The focus of the next few blogs is Portfolio Level Roadmapping. This first blog will look into the Why? and cover some of the challenges that Portfolio Level Roadmapping faces; later posts will cover some practical facilitation techniques and look at Epic roadmaps.
Why Do We Need Roadmaps?
Forecasting
Every business has deadlines; points in time by which certain outcomes need to have occurred. Those deadlines could be an absolute point in time such as a regulatory deadline, or could be implied through other measures such as when the start-up funding runs out. Either way the business wants to know whether those outcomes are achievable before the deadline.
The roadmap is, given current knowledge, the intended sequence of future work. The items on the roadmap don’t need to be detailed, a name and an estimate are enough to populate a roadmap. Combine the estimates in the roadmap with information from teams and trains around how much work they can within a set period of time and forecasting becomes possible.
Forecasts are used to ratify whether the outcomes and their associated dates are achievable. This is vital when the Outcomes for the Portfolio are initially being negotiated, if the outcomes can’t be achieved then the workforce will realise they’re impossible, won’t try to achieve them and become a demotivated workforce that just “works” rather than having purpose.

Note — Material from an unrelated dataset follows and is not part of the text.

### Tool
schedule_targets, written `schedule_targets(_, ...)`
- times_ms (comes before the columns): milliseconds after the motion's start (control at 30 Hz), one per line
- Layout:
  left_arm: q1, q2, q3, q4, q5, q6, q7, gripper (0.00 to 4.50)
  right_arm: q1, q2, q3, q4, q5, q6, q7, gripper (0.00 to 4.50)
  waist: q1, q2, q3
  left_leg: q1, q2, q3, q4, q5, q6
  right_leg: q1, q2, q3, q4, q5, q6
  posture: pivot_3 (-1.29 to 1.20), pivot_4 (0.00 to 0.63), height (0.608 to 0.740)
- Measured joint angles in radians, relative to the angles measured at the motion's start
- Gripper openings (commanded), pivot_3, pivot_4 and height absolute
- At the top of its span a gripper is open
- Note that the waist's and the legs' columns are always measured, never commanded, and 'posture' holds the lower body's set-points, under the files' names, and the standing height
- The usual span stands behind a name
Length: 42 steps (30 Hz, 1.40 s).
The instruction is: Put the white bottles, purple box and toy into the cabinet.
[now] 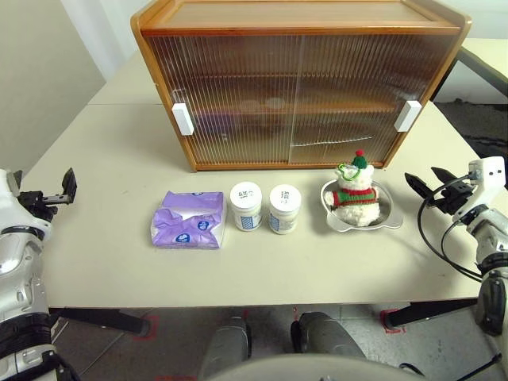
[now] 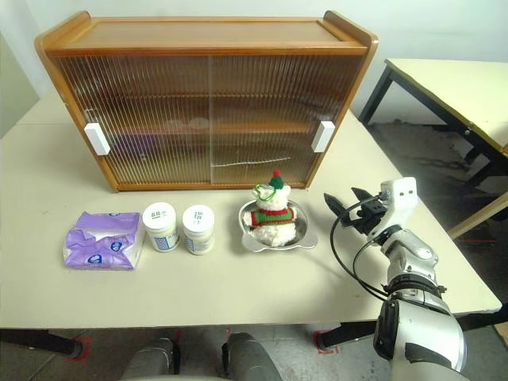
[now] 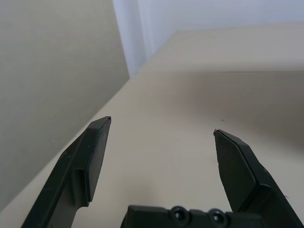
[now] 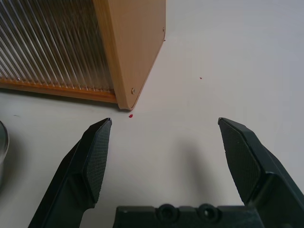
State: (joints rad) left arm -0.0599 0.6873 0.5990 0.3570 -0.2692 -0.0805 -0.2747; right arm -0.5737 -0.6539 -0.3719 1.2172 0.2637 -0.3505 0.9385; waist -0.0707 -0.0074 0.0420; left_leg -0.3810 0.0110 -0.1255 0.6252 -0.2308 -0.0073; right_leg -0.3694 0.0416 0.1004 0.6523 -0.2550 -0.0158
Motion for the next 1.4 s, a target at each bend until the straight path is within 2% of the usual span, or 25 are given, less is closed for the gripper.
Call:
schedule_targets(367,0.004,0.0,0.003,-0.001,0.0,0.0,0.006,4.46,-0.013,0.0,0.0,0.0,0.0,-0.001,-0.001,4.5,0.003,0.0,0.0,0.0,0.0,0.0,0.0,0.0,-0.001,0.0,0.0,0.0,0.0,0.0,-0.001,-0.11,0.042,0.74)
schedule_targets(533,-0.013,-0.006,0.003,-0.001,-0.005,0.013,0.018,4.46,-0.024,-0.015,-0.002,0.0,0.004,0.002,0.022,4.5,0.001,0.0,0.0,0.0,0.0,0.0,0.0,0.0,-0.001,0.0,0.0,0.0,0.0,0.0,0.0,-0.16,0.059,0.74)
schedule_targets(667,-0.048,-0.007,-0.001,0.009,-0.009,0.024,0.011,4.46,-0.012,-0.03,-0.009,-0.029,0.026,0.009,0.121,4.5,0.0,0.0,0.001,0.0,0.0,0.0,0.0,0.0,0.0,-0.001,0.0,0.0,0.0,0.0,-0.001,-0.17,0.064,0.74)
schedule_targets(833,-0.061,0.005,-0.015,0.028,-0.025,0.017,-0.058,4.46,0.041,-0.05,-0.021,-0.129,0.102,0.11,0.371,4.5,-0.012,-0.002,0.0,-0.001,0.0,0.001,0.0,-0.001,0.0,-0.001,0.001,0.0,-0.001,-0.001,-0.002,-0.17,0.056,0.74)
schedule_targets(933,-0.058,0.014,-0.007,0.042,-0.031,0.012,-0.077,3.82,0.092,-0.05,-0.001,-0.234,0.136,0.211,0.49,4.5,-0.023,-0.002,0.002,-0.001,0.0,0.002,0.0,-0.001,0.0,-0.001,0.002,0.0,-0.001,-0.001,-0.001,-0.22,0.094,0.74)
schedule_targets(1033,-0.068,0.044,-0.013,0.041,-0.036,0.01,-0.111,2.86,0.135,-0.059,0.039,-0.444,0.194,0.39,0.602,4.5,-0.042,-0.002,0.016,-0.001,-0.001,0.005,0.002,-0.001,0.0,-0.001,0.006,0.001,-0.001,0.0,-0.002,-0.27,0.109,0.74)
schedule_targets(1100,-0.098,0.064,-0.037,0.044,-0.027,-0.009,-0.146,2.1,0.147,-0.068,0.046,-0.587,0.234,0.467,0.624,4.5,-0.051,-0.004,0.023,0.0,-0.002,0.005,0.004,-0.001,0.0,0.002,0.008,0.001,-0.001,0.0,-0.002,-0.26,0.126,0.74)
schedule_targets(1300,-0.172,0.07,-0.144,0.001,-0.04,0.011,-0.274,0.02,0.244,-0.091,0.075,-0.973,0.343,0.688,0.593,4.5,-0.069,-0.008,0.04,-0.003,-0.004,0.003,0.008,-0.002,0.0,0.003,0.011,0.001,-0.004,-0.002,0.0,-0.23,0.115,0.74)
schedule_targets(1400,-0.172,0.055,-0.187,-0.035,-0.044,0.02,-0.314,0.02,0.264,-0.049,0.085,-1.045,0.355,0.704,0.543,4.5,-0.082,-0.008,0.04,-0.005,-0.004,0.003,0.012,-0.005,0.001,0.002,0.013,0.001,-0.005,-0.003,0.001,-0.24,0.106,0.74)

Forecasting also allows the teams and trains within the portfolio to limit their commitment. It is very difficult to commit to things too far into the future, the volume of work is often too large, the risks and unknowns too great for any commitment to be meaningful. Additionally, committing to too much compromises agility, because in order to embrace any future changes the commitment will have to be broken to accommodate the required change. Forecasting, repeatedly, using the roadmap to check that work can be done before the deadlines, gives the organisation confidence that the deadlines can be achieved, or an early warning that they can’t be achieved so that corrective action can be taken. Confidence in the forecasts allows the commitment to constrained to just the next timebox, the Program Increment.
Preparing for the future
Enablers
“What do we need to do now in order to be able to deliver the requested business functionality efficiently in the future?”

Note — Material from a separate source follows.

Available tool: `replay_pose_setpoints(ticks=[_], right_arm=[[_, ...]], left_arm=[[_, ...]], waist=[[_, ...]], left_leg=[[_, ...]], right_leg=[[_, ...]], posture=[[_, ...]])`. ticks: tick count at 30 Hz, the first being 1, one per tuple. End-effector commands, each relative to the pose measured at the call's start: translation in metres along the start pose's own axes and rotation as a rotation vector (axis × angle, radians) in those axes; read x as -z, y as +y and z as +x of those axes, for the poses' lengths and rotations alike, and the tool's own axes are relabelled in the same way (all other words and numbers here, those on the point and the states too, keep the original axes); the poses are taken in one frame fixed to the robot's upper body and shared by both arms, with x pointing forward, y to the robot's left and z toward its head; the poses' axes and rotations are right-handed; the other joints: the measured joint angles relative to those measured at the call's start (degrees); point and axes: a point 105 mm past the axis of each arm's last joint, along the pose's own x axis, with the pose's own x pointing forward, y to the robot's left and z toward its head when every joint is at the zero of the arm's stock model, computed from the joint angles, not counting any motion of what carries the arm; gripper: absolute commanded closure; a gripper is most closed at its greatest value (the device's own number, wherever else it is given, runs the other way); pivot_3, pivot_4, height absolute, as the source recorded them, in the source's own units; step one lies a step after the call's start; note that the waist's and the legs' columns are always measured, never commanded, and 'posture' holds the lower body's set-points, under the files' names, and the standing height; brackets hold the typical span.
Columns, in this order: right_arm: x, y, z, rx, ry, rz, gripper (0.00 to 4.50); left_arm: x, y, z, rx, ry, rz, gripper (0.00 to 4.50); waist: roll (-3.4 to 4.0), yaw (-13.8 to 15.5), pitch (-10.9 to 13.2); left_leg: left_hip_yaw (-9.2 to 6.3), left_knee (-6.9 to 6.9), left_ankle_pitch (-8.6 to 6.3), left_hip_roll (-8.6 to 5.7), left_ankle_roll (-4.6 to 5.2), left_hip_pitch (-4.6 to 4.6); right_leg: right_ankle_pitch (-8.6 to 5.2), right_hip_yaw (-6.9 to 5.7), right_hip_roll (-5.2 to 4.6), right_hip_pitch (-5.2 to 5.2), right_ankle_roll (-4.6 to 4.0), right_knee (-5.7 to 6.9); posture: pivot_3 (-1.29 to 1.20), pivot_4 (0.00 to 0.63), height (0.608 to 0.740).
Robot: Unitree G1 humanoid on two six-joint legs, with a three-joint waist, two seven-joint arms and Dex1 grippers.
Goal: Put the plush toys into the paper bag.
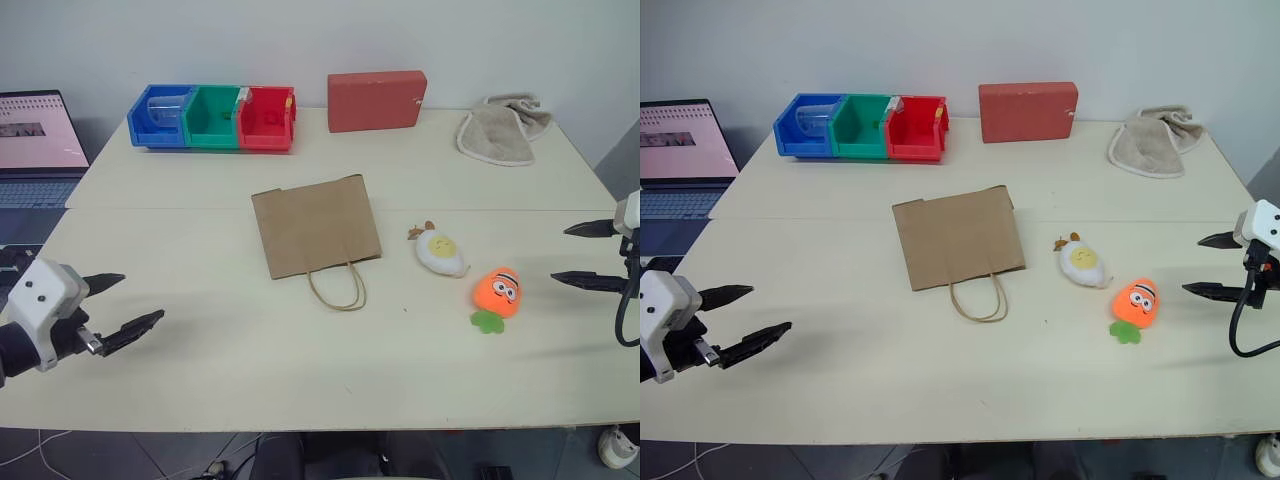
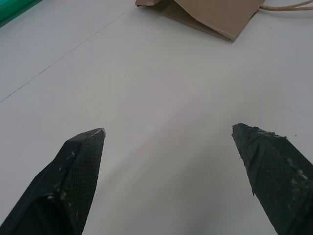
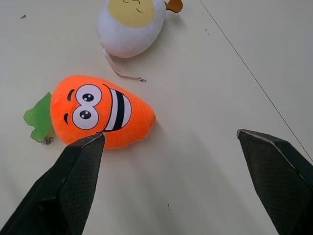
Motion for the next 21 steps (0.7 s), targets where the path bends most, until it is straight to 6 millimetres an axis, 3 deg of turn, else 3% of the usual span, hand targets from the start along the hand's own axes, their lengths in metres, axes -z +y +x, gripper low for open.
replay_pose_setpoints(ticks=[1,8,21], right_arm=[[-0.008,-0.005,-0.004,0.027,-0.015,-0.028,0.0],[-0.007,-0.006,-0.002,0.04,-0.019,-0.032,0.0],[-0.012,-0.008,0.003,0.047,-0.046,-0.042,0.0]], left_arm=[[-0.008,0.008,-0.008,-0.04,-0.038,0.024,0.06],[-0.001,0.008,-0.009,-0.028,-0.001,0.029,0.06],[-0.011,0.004,-0.009,-0.027,-0.147,0.056,0.06]], waist=[[0.0,0.0,0.0],[0.0,-0.01,0.0],[-0.01,0.02,-0.01]], left_leg=[[0.01,0.0,0.0,0.0,0.0,0.0],[0.03,0.01,0.0,0.0,0.0,0.01],[0.05,0.03,0.0,0.0,0.0,0.07]], right_leg=[[0.0,0.0,0.0,0.0,0.0,0.0],[0.01,0.01,0.0,0.0,0.0,0.02],[0.04,0.03,0.01,0.0,-0.02,0.15]], posture=[[0.0,0.15,0.74],[0.0,0.15,0.74],[0.0,0.15,0.74]])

The architects and engineers can only answer that question if they know what’s in the future; the Roadmap provides that insight.
Any form of internally generated work, is always easier to advocate and prioritise if there is a clear link to value. For Architectural and Infrastructure enablers that should be a clear link to the future Business functionality that they will support; creating the enablers in response to upcoming work on the roadmap automatically provides that context.
Work-In-Process Limits
The roadmap can also be used to visualise whether the Portfolio is trying to do too much at once.
Sheer volume of work is one aspect, but the Portfolio alos has to consider whether it has the right skills in the right places to undertake the work. It will need to look at the skills required by Epics and the capacity of the Development Value Streams with those skills and check that there aren’t going to be bottlenecks. Capacity can be a constrain until investment is moved towards the relevant Development Value Stream, but investments move slowly as described in Mananging Investment with Value Streams.
Inputs to Participatory Budgeting
When discussing Participatory Budgeting, it was observed that the inputs for Participatory Budgeting don’t need to be that detailed, a name, a brief description and an estimate for the amount of investment needed to do the work. That is an similar level of detail to the items on the Roadmap, having an idea of what we think we want to do in the future can be used as an input to the budgeting process. This is another feedback cycle, the outputs of Participatory Budgeting are going to influence the roadmap because the proposed budget becomes a constraints on what can or can’t be done which will need to be reflected in the roadmap.
The Challenges With Portfolio Roadmpaping
Lean-Startup
Lean-Startup can quickly invalidate a roadmap when the hypothesis of an experiment proves to be false and it alters direction that the organisation is heading.
There is no simple fix for this other than embracing the mindset inherent in </a href=”https://www.scaledagileframework.com/assume-variability-preserve-options/”>SAFe Principle #3 : Assume variability, Preserve Options; the roadmap is going to change. That doesn’t mean that roadmaps aren’t useful, organisations still need to forecast and predict, even a lean-startup organisation needs an idea of what steps are potentially ahead of it but those steps will be rewritten repeatedly as new information uncovered. The mistake is to treat the roadmap as a commitment, rather than forecasting tool that it is.
The next blog will cover the practicalities of Portfolio Roadmaps, one practical thing to help with the Lean-Startup challenge is to think of the roadmap as a decision tree rather than a linear sequence of events.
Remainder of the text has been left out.